Over the last three years, we have laid a strong foundation for Kablamo Canada, including local customers and a Canada-based delivery and leadership team of around 30 people. We aspire to become a market leader in designing and building bespoke software in Canada, and to be a destination of choice for the world's smartest people and world's best customers

Kablamo is an Advanced Tier AWS Consulting partner, and we've been recognised as a global leader in designing and building cloud-based data and AI/ML solutions. We've also been recognised with multiple industry and design awards for our work in developing one of the world's leading wildfire intelligence platforms, Firestory. We aim to continue our track record of success by expanding our customer-base, local team, brand, social impact and community involvement in Canada over the coming years.

The Role
Kablamo's Product Care service, provides end-to-end support for the bespoke software that our company designs and builds for our customers.

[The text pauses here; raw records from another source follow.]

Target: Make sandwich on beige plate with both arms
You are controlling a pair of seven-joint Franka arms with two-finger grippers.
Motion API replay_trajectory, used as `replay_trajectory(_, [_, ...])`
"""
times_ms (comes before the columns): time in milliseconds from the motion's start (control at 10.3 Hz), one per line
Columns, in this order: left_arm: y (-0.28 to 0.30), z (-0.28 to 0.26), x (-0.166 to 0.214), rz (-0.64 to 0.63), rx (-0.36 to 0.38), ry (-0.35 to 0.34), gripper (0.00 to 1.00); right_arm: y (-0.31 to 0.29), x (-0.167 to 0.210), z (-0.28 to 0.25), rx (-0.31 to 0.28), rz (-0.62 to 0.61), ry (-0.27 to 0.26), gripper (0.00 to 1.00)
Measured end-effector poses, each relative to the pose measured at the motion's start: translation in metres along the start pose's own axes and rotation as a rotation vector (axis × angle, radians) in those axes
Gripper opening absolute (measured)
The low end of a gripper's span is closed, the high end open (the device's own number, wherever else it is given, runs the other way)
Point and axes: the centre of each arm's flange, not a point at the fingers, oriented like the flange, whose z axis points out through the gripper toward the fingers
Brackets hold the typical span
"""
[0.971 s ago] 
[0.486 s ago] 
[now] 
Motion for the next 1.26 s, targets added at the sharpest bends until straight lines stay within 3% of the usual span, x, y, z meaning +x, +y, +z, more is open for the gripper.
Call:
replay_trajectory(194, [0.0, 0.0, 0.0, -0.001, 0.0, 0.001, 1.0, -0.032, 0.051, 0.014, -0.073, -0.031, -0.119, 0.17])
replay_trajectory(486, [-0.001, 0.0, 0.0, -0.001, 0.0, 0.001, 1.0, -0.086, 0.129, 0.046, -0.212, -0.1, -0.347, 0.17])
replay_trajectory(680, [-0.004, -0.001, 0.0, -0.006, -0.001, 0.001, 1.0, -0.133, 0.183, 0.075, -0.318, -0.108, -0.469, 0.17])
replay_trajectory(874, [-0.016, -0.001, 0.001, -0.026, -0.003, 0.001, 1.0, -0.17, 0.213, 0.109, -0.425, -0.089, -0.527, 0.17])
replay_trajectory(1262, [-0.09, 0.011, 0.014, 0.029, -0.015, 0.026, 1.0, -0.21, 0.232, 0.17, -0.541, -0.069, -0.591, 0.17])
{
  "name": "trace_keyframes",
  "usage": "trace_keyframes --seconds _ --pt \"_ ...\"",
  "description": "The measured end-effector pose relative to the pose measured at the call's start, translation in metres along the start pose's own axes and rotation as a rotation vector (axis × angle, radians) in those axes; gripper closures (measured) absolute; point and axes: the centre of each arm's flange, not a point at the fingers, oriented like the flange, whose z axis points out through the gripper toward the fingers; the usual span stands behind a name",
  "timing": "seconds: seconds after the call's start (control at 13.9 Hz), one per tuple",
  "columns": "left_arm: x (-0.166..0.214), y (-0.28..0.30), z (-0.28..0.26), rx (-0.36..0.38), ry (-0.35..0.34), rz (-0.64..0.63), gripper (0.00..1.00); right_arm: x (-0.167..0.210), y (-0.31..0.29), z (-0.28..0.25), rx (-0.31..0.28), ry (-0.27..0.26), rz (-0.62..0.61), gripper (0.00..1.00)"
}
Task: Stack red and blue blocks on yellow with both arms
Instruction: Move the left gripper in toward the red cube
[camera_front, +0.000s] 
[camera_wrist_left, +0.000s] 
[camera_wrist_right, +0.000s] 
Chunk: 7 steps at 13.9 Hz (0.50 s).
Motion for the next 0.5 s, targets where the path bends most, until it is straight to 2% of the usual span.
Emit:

Our Product Care teams provide "Level 3" application support for customers, providing an ongoing managed service that delivers expertise across all layers of the applications. Key roles within Kablamo's Product Care team include Technical Account Managers, Site Reliability Engineers and Technical Support Managers, and Full Stack Developers who provide support in a professional and responsive way for our customers. The Product Care team addresses inquiries, resolution of issues, gathering feedback and driving product enhancement.

As we expand the capability across our Product Care offering, we are looking for a Mid-Level Site Reliability Engineer (SRE) to join our team and contribute to delivering reliable, scalable, and efficient systems. You will help improve the reliability and performance of our platforms by contributing to the automation of operational tasks such as monitoring, alerting, and incident response.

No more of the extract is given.